New memory standard adds significant benefits, but it’s still expensive and complicated to use. That could change.


HBM3 swings open the door to significantly faster data movement between memory and processors, reducing the power it takes to send and receive signals and boosting the performance of systems where high data throughput is required. But using this memory is expensive and complicated, and that likely will continue to be the case in the short term.

High Bandwidth Memory 3 (HBM3) is the most recent addition to the HBM specification developed by JEDEC for stacking DRAM layers inside a single module. Introduced in January 2022, it is viewed as a major improvement for 2.5D packages. But HBM3 remains costly, in part because of the price of the memory itself, and in part because of the cost of other components such as silicon interposers and the engineering required to develop a 2.5D design.
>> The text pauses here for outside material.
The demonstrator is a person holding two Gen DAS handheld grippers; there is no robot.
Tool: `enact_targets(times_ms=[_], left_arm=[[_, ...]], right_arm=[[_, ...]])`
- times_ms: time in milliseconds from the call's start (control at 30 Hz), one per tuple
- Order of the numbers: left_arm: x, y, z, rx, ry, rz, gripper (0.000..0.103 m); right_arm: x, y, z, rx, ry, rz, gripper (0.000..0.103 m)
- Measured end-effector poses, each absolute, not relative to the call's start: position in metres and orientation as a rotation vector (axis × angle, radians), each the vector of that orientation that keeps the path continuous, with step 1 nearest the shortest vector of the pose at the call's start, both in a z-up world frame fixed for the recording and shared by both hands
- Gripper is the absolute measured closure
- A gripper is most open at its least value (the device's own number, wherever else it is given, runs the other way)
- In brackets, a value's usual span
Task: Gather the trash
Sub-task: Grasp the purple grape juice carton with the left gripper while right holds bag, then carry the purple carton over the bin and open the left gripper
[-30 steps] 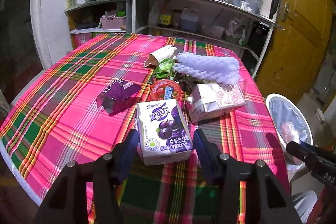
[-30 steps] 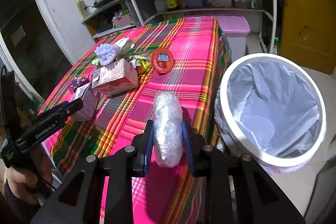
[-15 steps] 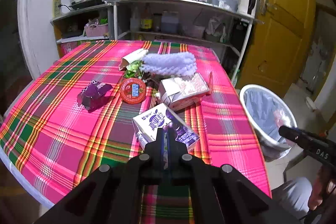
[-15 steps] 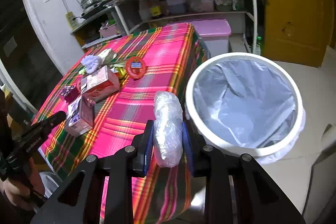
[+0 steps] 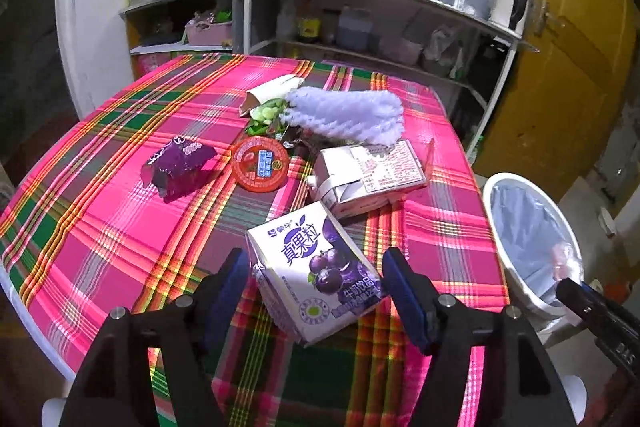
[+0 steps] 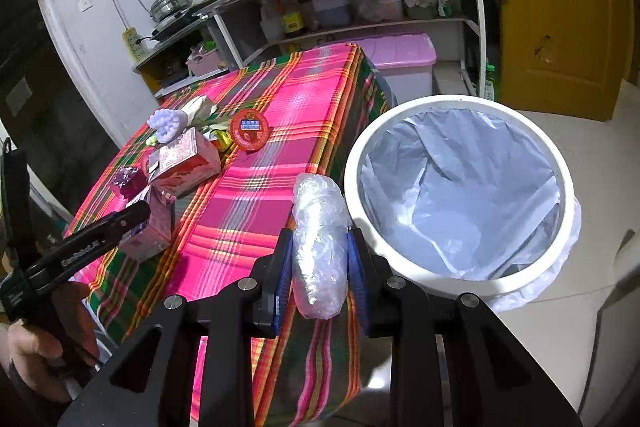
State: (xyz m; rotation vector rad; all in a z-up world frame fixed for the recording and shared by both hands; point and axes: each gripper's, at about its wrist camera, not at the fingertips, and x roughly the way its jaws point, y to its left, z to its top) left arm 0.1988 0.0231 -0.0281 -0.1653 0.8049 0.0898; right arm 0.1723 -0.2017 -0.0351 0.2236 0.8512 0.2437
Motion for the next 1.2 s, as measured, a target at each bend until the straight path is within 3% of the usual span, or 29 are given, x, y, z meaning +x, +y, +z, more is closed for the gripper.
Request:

That has limited its use to the highest-volume designs, or price-insensitive applications such as servers in data center, where the cost of the memory can be offset with improved performance due to more and wider lanes for data, and less power required to drive signals back and forth between processing elements and DRAM.

This helps explain why HBM3 has shown up first in NVIDIA’s “Hopper” H100 enterprise GPU, with products from Intel and AMD not far behind. HBM3 offers several enhancements over HBM2E, most notably the doubling of bandwidth from HBM2E at 3.6 Gbps up to 6.4Gbps for HBM3, or 819 GBps of ​​bandwidth per device.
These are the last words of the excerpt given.